## [EXERCISE OBJECTIVE]
Count the lines below containing "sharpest"; state the number only.

## [INFORMATION GIVEN]
-- Opening Marker --

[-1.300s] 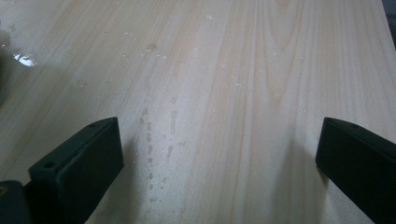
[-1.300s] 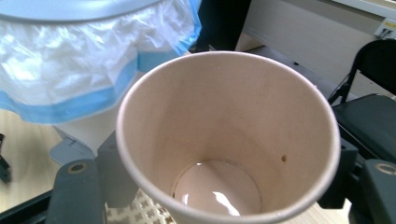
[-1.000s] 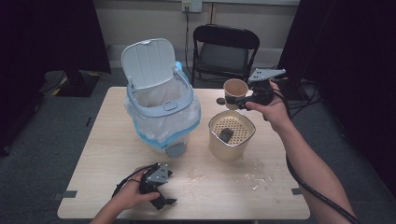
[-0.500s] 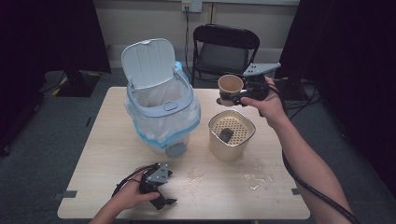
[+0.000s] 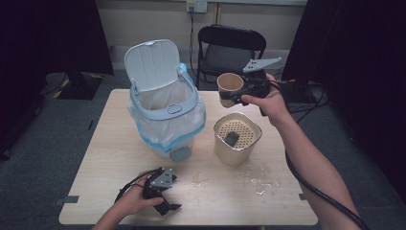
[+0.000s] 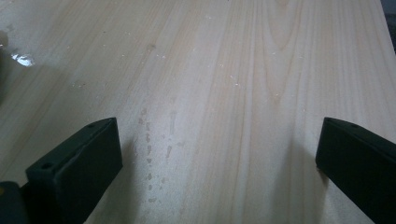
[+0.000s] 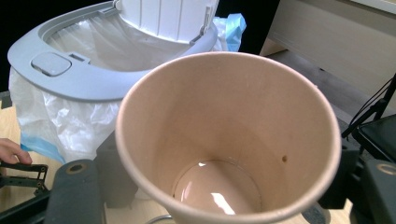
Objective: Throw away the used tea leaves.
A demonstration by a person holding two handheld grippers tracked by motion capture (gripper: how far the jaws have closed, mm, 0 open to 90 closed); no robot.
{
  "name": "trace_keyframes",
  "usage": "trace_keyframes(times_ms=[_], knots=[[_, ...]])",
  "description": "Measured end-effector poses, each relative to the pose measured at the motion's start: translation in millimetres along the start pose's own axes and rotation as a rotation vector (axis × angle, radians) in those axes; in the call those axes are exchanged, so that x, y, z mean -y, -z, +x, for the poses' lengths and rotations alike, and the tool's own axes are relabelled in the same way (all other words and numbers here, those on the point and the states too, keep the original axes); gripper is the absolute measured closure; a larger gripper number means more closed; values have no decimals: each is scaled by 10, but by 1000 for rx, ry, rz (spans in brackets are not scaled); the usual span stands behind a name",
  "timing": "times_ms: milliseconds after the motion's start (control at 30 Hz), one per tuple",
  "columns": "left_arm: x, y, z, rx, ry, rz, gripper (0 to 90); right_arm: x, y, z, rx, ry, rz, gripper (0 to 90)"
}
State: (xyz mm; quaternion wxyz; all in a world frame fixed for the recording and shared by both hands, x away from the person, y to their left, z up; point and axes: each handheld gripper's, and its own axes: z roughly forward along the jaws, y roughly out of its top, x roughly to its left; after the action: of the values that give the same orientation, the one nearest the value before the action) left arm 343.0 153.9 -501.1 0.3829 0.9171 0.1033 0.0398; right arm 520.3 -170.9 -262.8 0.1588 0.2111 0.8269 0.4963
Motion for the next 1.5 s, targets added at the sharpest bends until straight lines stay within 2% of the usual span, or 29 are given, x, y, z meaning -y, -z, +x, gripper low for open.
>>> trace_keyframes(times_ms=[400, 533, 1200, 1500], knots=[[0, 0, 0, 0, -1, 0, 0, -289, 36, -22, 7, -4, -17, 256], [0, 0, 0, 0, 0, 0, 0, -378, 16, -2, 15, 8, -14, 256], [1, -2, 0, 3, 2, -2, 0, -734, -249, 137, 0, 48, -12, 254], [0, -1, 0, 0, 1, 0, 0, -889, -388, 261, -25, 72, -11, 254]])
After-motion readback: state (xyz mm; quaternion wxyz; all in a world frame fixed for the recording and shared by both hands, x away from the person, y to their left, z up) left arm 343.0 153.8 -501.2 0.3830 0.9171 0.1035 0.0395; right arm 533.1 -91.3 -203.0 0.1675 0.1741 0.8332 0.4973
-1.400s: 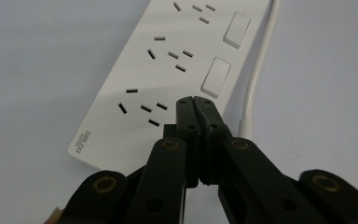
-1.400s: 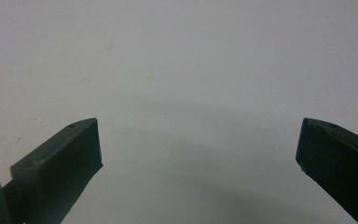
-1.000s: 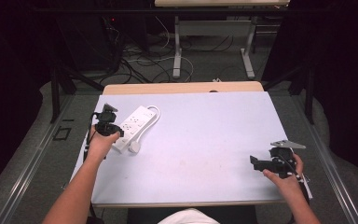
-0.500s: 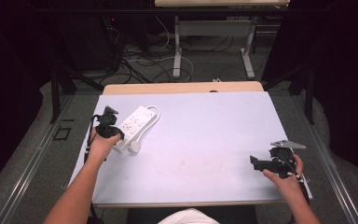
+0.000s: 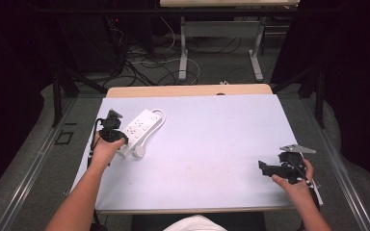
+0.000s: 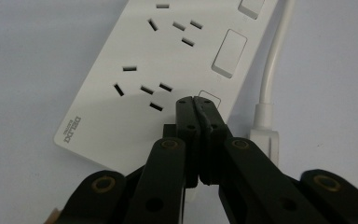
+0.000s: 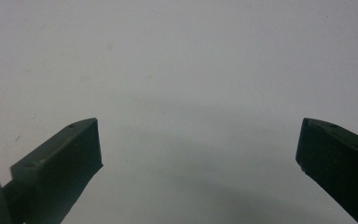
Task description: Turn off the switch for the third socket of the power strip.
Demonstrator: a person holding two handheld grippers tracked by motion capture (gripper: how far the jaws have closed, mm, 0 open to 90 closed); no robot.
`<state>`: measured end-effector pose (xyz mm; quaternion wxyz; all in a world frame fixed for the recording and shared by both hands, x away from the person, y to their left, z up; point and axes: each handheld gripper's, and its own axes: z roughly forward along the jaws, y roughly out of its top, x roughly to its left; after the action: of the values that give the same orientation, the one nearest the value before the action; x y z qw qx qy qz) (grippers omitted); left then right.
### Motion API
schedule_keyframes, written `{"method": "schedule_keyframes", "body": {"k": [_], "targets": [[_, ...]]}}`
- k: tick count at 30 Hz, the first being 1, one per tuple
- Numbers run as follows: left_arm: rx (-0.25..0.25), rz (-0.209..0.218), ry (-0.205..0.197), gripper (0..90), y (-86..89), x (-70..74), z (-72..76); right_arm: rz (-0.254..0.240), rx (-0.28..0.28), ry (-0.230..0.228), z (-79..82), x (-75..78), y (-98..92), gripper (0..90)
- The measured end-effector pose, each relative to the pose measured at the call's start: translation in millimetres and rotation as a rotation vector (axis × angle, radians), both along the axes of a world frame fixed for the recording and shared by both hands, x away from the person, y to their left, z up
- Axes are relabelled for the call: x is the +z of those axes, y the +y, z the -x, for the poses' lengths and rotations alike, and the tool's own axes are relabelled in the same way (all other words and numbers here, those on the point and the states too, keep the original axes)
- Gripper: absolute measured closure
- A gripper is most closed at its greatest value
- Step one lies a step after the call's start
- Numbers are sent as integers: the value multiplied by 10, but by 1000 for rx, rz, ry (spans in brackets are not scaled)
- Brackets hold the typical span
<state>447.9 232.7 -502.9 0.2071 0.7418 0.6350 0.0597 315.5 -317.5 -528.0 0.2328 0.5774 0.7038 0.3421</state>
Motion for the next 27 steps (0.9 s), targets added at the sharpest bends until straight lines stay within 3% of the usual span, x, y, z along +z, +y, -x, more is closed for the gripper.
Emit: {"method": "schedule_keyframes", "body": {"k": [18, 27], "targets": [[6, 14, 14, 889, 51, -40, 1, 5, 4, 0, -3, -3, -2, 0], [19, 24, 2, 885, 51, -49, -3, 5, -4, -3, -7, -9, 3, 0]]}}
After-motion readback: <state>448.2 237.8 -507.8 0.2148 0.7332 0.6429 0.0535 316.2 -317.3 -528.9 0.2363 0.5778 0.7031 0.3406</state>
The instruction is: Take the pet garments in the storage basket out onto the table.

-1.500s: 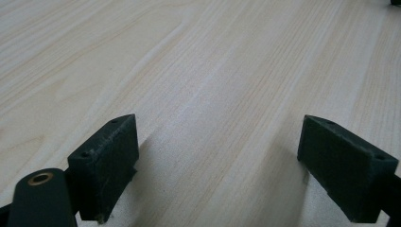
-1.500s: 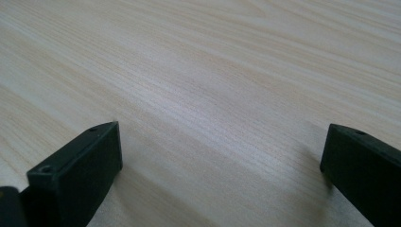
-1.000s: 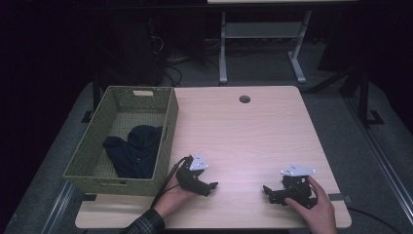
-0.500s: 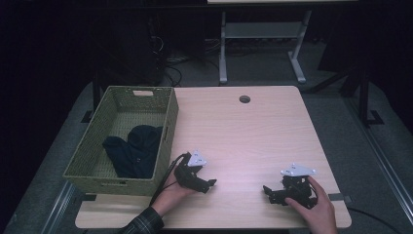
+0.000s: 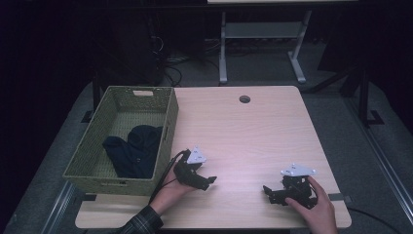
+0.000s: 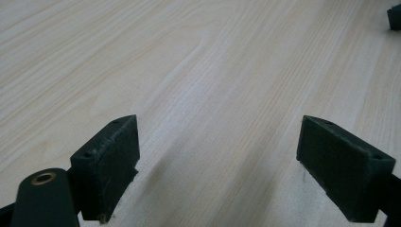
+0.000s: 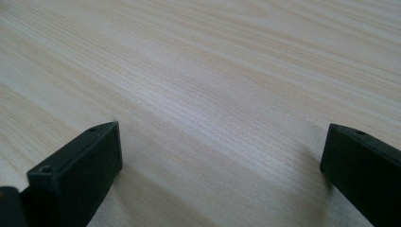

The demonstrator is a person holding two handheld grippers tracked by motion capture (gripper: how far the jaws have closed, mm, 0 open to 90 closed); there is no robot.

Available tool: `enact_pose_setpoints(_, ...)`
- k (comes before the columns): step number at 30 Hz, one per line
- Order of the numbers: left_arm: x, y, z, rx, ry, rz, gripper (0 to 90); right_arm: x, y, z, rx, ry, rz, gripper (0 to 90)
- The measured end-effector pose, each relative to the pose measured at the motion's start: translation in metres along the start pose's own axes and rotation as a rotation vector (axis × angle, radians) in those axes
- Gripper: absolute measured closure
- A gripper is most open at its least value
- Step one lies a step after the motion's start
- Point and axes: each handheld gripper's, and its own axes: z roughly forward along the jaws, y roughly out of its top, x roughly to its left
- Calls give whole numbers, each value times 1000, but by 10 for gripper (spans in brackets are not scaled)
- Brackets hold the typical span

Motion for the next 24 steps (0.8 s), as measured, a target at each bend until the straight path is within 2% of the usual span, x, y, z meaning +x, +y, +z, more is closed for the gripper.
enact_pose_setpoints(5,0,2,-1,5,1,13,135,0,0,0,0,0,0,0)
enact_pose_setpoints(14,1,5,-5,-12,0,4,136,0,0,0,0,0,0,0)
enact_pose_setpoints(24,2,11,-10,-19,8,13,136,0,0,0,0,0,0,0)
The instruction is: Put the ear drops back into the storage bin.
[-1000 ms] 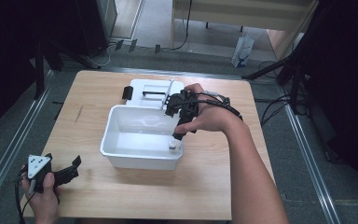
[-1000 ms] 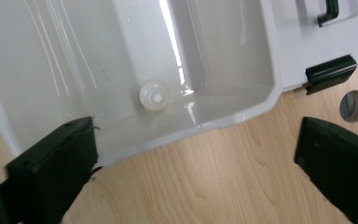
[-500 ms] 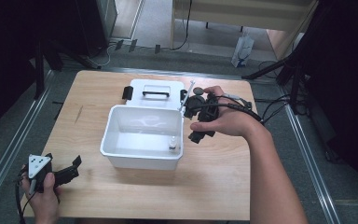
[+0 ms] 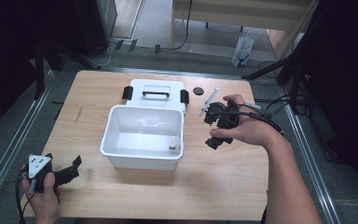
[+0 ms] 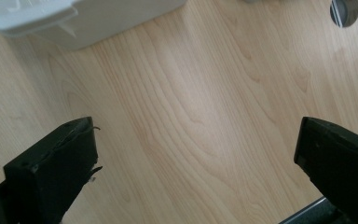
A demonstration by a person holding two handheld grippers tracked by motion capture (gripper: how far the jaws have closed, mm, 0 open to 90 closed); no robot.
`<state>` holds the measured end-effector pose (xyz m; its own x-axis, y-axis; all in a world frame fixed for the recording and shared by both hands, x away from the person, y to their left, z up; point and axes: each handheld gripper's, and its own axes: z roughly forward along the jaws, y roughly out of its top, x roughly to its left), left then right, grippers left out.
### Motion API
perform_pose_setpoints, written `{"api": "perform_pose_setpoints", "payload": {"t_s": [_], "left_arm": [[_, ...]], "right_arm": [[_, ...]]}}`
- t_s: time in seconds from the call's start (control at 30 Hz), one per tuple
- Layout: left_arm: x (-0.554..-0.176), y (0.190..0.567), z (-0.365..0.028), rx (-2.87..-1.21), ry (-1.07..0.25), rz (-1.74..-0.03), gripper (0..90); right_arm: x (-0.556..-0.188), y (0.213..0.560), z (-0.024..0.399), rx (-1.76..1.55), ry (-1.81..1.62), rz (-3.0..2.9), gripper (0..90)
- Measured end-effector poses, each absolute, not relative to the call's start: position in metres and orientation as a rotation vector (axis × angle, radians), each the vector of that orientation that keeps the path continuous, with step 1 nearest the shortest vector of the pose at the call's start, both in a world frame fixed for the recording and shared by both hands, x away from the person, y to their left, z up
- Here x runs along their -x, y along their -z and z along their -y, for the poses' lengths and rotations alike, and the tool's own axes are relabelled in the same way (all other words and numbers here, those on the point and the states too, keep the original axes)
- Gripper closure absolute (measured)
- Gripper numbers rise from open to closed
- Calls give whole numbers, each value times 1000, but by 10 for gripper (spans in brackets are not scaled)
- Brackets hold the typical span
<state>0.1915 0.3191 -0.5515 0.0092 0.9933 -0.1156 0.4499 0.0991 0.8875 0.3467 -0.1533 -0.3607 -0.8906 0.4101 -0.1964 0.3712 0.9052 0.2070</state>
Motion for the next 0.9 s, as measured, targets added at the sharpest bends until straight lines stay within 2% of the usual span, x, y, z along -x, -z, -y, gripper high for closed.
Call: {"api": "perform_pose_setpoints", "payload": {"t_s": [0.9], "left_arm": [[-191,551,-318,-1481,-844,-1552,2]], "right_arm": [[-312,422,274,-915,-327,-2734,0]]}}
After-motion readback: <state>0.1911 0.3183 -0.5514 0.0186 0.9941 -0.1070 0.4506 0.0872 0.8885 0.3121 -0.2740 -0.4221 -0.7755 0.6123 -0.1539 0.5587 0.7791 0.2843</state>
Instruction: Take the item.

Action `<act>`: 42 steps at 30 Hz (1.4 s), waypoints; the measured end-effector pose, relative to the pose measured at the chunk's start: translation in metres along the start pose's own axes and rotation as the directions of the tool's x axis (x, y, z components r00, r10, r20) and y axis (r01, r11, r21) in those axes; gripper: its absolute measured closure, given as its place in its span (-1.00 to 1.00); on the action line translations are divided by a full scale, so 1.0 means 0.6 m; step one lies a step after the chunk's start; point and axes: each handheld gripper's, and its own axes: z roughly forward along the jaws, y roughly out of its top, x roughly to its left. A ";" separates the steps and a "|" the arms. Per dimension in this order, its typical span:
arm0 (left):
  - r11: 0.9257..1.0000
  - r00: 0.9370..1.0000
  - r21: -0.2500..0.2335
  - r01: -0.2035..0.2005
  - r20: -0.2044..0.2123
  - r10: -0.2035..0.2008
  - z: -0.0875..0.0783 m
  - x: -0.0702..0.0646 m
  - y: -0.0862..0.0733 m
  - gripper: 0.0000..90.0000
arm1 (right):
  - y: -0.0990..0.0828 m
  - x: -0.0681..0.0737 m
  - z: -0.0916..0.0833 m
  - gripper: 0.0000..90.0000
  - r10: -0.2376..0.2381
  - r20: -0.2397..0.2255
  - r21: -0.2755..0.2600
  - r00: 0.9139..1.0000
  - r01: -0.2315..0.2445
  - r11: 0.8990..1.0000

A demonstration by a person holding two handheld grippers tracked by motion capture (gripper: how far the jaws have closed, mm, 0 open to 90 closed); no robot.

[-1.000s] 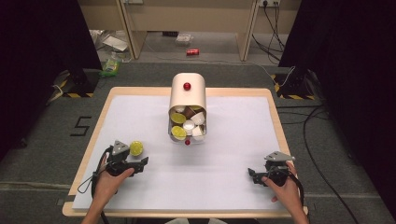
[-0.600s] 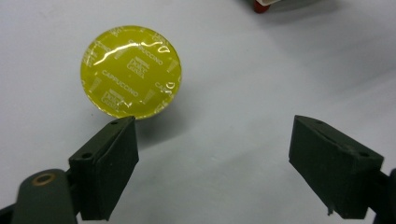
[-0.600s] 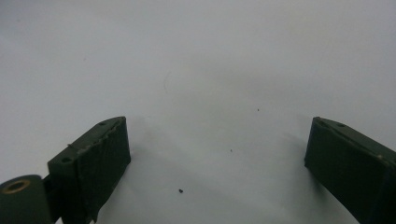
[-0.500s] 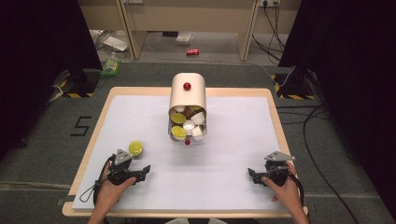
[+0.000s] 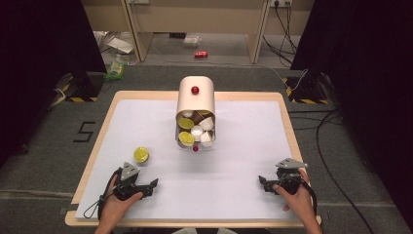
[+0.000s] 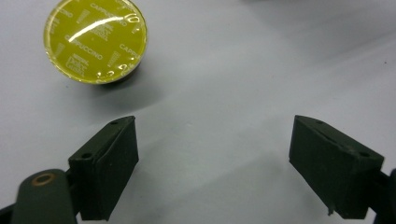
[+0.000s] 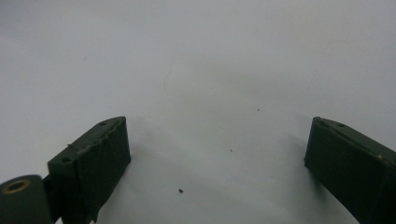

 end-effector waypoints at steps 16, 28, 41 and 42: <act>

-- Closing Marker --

## [COMPLETED TASK]
3